■ **YOUR ASSIGNMENT**
Go through the records and copy each line where the string "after" occurs.
····················
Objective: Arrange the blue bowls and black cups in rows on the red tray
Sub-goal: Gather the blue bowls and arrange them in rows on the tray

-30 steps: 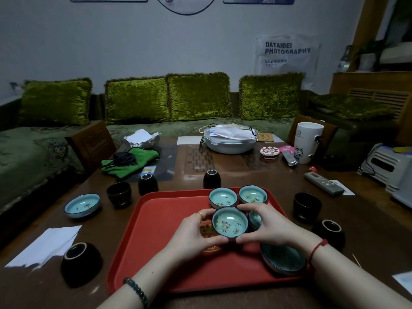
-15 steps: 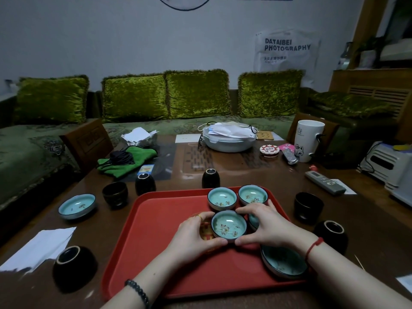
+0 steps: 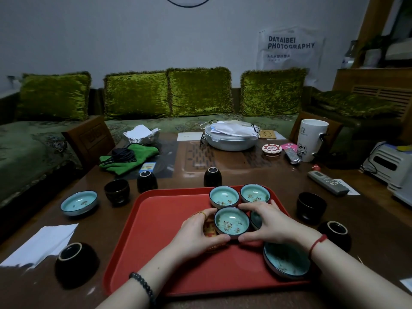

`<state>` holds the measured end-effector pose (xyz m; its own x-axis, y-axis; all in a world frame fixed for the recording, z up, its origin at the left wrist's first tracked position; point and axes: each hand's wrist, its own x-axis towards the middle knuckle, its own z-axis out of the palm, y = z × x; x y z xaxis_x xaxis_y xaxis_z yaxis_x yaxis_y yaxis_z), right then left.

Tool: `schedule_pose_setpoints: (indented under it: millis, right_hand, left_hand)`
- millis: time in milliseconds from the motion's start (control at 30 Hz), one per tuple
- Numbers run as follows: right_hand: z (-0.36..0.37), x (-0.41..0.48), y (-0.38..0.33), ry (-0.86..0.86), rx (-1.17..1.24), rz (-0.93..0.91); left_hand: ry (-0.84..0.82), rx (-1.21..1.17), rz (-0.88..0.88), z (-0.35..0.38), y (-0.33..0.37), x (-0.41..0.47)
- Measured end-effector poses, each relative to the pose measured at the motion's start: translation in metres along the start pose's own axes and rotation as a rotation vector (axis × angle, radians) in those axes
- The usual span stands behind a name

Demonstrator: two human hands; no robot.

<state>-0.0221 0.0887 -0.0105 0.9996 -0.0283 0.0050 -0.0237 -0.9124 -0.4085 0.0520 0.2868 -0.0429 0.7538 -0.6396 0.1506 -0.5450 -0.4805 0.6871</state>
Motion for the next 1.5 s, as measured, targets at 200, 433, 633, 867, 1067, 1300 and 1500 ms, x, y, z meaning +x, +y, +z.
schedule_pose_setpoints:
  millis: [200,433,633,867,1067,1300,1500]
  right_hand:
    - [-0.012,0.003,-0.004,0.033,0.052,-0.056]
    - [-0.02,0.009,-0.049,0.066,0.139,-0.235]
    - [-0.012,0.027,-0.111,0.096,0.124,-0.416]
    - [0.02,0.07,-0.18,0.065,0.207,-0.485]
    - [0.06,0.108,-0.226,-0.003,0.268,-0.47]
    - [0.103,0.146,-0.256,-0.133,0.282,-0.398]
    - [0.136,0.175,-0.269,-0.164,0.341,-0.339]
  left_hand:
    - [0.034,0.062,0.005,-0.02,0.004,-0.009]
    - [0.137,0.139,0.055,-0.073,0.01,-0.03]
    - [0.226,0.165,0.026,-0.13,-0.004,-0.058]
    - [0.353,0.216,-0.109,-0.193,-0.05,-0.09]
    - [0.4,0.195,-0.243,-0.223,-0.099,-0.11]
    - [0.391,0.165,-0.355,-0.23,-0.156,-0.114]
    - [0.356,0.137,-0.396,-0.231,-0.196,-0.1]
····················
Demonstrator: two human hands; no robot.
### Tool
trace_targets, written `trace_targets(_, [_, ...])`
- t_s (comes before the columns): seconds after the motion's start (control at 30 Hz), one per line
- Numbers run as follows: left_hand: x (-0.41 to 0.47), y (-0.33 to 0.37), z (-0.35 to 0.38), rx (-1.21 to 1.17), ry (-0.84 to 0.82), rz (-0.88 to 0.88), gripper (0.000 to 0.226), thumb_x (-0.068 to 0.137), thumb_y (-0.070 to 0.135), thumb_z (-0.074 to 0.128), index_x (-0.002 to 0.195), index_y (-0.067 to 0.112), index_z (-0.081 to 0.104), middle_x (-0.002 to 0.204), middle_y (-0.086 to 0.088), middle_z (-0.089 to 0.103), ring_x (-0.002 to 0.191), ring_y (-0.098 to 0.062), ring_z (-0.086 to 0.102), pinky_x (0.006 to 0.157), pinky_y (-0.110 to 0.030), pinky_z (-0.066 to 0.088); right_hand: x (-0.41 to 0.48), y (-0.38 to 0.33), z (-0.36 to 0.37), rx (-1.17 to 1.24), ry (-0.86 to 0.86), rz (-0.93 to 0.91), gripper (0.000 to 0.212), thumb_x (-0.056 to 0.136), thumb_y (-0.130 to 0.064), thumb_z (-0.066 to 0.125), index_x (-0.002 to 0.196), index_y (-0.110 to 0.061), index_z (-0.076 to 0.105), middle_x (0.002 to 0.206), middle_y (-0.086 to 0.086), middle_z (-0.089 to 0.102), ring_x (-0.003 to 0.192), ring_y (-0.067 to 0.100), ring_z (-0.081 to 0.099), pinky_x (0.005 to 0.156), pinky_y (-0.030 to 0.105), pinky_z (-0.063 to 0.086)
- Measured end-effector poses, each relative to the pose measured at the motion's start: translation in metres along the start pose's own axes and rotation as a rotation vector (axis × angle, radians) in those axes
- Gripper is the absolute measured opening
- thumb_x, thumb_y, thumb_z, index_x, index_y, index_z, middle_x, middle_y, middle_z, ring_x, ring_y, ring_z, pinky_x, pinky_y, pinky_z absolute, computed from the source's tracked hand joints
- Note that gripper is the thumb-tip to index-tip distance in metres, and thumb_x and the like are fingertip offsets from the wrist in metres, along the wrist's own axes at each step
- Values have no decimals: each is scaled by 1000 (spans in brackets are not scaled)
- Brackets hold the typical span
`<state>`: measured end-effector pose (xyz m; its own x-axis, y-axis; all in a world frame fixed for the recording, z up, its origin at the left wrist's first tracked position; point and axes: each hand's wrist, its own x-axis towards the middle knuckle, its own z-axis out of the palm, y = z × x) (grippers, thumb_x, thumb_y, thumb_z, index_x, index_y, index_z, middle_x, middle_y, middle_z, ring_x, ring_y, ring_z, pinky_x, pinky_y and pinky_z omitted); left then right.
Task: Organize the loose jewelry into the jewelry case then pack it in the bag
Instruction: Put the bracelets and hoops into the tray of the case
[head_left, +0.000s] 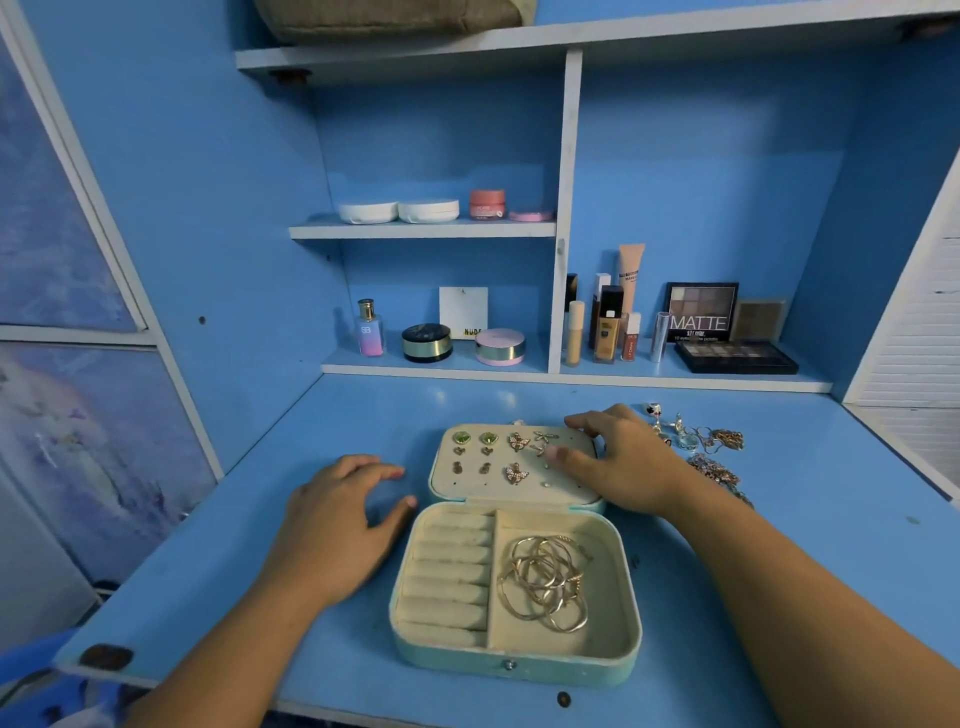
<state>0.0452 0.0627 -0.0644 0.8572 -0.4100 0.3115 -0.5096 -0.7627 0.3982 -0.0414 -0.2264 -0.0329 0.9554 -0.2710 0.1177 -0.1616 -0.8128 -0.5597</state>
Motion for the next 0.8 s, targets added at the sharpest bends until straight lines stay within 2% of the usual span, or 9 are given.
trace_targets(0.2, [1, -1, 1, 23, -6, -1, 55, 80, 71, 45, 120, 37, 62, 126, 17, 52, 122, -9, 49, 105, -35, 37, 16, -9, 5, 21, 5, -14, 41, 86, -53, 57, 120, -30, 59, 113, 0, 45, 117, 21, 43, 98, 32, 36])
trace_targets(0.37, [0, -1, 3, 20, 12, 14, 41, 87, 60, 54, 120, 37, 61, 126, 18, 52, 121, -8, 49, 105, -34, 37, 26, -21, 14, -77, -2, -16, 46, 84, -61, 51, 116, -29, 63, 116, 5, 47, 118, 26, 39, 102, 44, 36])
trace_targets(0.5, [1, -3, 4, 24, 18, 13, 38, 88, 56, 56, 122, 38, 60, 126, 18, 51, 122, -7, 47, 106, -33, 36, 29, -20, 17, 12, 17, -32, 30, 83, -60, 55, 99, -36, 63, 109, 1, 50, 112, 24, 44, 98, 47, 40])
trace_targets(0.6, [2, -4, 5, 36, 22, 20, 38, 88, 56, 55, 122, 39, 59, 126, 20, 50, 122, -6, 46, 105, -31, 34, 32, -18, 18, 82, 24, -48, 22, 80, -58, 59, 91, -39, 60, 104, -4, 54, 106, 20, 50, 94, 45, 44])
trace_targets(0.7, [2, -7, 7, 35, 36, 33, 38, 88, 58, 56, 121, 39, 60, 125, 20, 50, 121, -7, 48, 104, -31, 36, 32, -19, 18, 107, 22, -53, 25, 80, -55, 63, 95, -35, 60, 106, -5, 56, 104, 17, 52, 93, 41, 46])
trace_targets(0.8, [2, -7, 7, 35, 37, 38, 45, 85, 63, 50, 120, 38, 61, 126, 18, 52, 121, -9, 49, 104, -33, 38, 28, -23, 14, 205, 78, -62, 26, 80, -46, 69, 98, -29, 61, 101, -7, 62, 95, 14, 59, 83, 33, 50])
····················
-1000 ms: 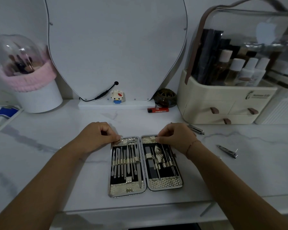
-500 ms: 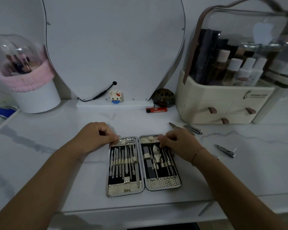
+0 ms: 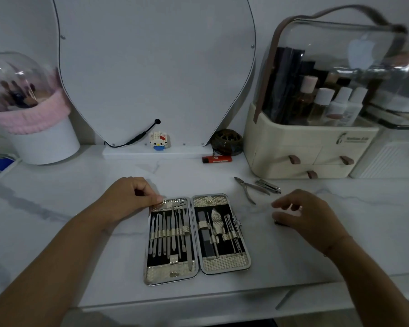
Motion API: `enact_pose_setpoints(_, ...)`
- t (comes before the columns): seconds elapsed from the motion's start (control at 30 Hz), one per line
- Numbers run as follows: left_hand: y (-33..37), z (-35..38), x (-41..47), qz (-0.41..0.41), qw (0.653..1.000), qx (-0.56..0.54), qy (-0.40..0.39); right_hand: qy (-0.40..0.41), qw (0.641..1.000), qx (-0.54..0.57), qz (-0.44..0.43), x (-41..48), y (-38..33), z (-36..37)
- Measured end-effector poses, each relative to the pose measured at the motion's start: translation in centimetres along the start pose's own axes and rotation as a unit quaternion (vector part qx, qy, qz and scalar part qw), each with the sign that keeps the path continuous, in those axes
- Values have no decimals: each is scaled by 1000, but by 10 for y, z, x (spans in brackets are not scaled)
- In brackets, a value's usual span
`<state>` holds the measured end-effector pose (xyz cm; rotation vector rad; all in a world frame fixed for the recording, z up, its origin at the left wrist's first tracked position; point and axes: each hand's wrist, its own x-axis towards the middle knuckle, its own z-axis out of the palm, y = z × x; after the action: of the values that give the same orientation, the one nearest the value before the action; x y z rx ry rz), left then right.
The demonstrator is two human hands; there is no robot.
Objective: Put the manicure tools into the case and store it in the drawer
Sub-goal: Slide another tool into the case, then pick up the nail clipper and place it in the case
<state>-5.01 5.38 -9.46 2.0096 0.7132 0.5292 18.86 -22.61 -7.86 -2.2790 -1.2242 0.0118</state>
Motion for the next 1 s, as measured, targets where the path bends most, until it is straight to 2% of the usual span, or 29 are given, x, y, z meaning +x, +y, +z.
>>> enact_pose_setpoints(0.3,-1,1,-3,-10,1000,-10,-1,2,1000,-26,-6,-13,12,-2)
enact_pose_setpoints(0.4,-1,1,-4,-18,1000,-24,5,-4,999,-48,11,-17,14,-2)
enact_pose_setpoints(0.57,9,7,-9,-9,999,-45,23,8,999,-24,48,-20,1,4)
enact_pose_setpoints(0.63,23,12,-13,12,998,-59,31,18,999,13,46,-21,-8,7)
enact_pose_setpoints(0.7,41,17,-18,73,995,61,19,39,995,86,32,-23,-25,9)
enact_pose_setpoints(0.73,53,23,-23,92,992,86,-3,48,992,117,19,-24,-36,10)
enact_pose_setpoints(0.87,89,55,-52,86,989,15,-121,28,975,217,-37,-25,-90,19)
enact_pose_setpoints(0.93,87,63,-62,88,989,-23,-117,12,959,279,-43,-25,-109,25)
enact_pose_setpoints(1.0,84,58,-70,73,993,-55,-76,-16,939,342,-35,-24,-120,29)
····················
■ **RESPONSE AREA**
- t_s (comes before the columns): seconds after the motion's start (control at 30 Hz), one per line
`<state>` holds the measured end-effector pose (xyz cm; rotation vector rad; all in a world frame fixed for the recording, z up, its origin at the left wrist's first tracked position; point and axes: each hand's wrist, its own x-axis towards the middle knuckle, its own z-axis out of the palm, y = z × x; after the action: of the values that give the same orientation, the one nearest the value before the action; x y z rx ry rz), left then right.

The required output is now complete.